Hershel Greene is a physician and a devout Christian who lives with his extended family on an isolated farm. Undoubtedly Hershel would argue that life begins at conception, but more importantly here, he believes that life does not end at infection. He views the Walkers as temporarily disabled and hopes a cure will be found.
What makes us human? For centuries, at least in the west, the definition of humanity has been substantialist: humans are defined according to identifiable characteristics or abilities, in addition to simple biology. Our memories, our language, our ability to self-reflect, our ability to make choices–all of these things make us human as differentiated from animals. But this view would leave out infants, the comatose, or people with severe intellectual disabilities.
This question comes to the fore in what was one of the most powerful television watching experiences I’ve ever had; the mid-season finale of The Walking Dead. The group has been staying at Hershel’s farm while Rick’s son recuperates from his gunshot wound. They spend their days searching for Sophia, the lost little girl. Hershel begins pressuring the group to move on despite the protestations of his daughter, who turns to a New Testament passage to ask her dad why he won’t take these strangers in for good. The group discovers that Hershel has a locked barn full of Walkers, including his own wife. Any Walker who stumbles onto the farmland is rounded up and put in the barn. Rick takes a pragmatic approach to the situation, trying to appease Hershel while preparing to convince him that the Walkers are an extremely dangerous lost cause. Shane’s dark descent is nearly complete, knowing that Hershel’s barn poses a direct threat to everyone in the group. In a rage, Shane opens the barn and, a feeble Hershel looking on, opens fire as the Walkers emerge. But the line between human and Walker is most starkly drawn when the final Walker emerges from the barn–little Sophia.
I’ve left out so many details that this spoiler fails to carry its full weight, so you can still get a lot out of watching the series.
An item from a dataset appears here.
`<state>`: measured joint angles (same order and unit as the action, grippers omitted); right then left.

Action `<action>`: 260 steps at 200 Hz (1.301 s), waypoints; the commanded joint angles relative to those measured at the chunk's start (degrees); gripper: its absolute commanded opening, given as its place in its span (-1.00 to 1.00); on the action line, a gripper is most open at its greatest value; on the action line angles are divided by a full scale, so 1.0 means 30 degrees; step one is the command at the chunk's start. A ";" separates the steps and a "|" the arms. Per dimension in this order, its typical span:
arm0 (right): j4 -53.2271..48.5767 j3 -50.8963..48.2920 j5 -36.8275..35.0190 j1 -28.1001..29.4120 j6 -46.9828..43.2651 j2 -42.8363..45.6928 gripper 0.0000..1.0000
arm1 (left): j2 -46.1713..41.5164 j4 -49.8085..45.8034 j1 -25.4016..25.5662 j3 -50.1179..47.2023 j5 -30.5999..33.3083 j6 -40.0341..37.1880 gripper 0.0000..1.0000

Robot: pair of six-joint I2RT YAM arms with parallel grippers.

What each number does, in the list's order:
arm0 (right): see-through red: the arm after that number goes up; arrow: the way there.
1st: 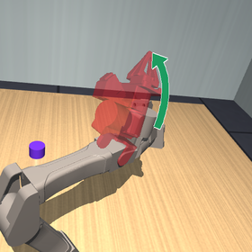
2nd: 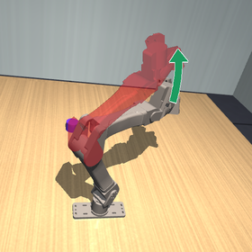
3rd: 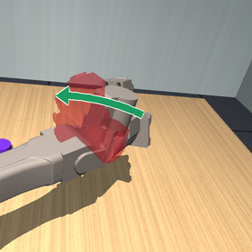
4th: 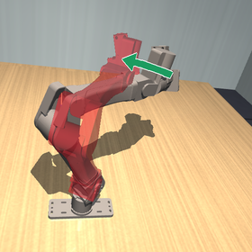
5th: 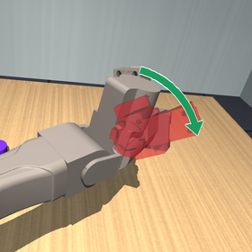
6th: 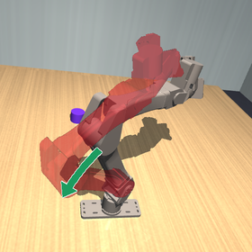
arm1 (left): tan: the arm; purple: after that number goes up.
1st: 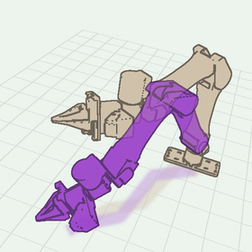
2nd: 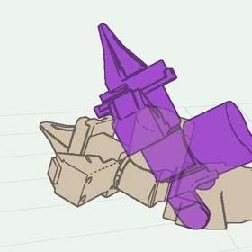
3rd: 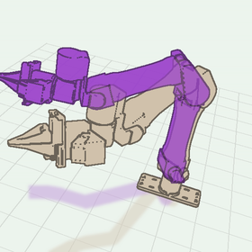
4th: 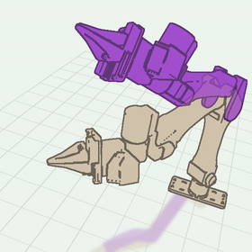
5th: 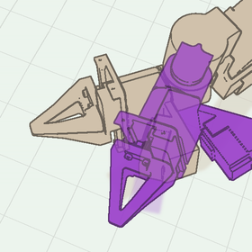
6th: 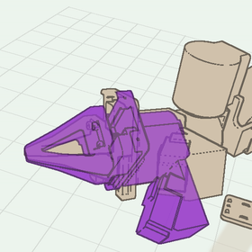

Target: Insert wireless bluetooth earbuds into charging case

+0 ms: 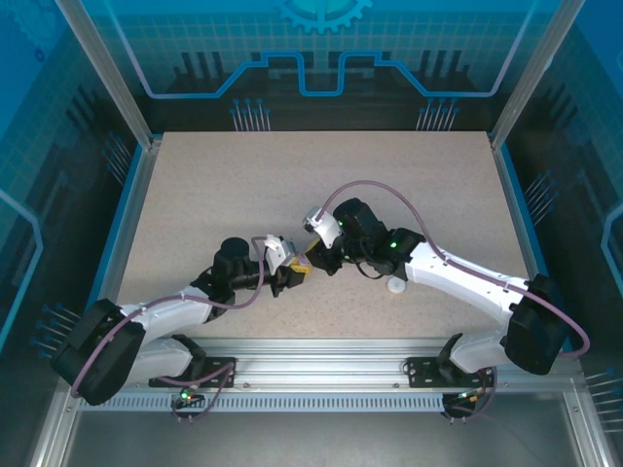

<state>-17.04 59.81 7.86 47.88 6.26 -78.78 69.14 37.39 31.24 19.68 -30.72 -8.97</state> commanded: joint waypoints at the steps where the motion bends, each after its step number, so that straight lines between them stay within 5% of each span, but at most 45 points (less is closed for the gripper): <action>1: -0.0399 -0.0193 0.0586 0.0538 -0.0666 -0.0256 -0.72 | -0.0460 0.0838 0.0132 -0.0029 -0.0219 0.0014 -0.73; 97: -0.1629 0.0624 0.0779 0.0883 -0.1970 -0.0849 -0.70 | -0.0577 0.0866 0.0117 -0.0020 -0.0278 0.0091 -0.73; 170: -0.1501 0.0823 0.0517 0.0883 -0.1615 -0.0621 -0.43 | -0.0599 0.0861 0.0135 -0.0038 -0.0285 0.0167 -0.73; 260: -0.0575 0.0846 0.0461 0.0798 -0.0207 0.0292 -0.33 | -0.0489 0.1101 0.0160 -0.0099 -0.0253 0.0274 -0.73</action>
<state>-19.68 60.88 8.60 49.60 3.40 -79.92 68.82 37.06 31.31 19.59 -30.72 -8.91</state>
Suffice it to say, The Walking Dead should give you much to reflect on concerning our assumptions about what it means to be a human, and how such assumptions are entwined with powerful ethical and moral questions.
What other sort of unique Mormon/Christian questions are raised by The Walking Dead?
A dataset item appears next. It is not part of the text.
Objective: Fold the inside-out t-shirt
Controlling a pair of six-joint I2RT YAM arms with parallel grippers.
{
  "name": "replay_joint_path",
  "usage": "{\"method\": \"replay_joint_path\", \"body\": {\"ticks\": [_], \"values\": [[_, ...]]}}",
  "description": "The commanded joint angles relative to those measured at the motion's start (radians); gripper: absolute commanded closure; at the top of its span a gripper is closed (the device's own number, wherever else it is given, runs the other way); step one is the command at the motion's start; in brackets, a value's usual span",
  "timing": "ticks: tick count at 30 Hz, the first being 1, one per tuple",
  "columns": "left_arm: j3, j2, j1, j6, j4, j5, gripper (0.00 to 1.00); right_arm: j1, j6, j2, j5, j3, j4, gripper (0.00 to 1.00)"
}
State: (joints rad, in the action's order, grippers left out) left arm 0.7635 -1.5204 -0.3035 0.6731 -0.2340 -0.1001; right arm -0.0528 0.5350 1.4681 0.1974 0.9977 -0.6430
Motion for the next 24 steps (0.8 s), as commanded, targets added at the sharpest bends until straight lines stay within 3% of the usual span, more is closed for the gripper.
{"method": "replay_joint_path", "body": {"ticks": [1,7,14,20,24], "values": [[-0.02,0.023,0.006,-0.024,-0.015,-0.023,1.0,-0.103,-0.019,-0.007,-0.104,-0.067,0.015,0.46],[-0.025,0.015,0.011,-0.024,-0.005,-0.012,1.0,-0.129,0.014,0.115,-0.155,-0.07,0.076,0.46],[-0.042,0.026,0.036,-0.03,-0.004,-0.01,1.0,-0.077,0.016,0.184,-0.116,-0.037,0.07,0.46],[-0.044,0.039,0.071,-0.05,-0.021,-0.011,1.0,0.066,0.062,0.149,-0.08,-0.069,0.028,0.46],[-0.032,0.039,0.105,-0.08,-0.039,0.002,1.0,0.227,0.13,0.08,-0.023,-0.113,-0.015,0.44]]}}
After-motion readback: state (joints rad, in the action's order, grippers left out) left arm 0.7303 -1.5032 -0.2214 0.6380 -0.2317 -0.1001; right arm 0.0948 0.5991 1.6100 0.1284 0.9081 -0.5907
-Is such a large-scale disaster threatening enough to warrant a warning revelation? Suppose no new revelation was received beforehand. A zombie apocalypse doesn’t fit particularly easily with our current readings of the scriptures regarding end times. Would such an event lead to a prevalent questioning of the utility of the restoration? Some characters in the series continue to pray and have faith in God.
-How does resurrection shake out in this world? If a zombie consumes other human flesh and thus incorporates said flesh into its own body, who gets that bit of flesh in the resurrection? (Sam Brown’s recently-published In Heaven As it is On Earth: Joseph Smith and the Early Mormon Conquest of Death discusses related questions on biology and human resurrection on pp. 56-64.)
1. Amongst philosophers, zombies have provided grounds for discussion about the weight of thought experiments and conceivability, consciousness, physicalism, and the nature of the human mind, among other issues. See Stanford Encyclopedia of Philosophy’s entry on “Zombies.”
2. All this isn’t to say the series doesn’t mess up at times. Some of the dialog is overwrought, the acting in the first season was pretty uneven, and the level of violence will certainly unsettle some viewers. I tend to squint really hard whenever they depict with great detail a zombie head getting mashed in.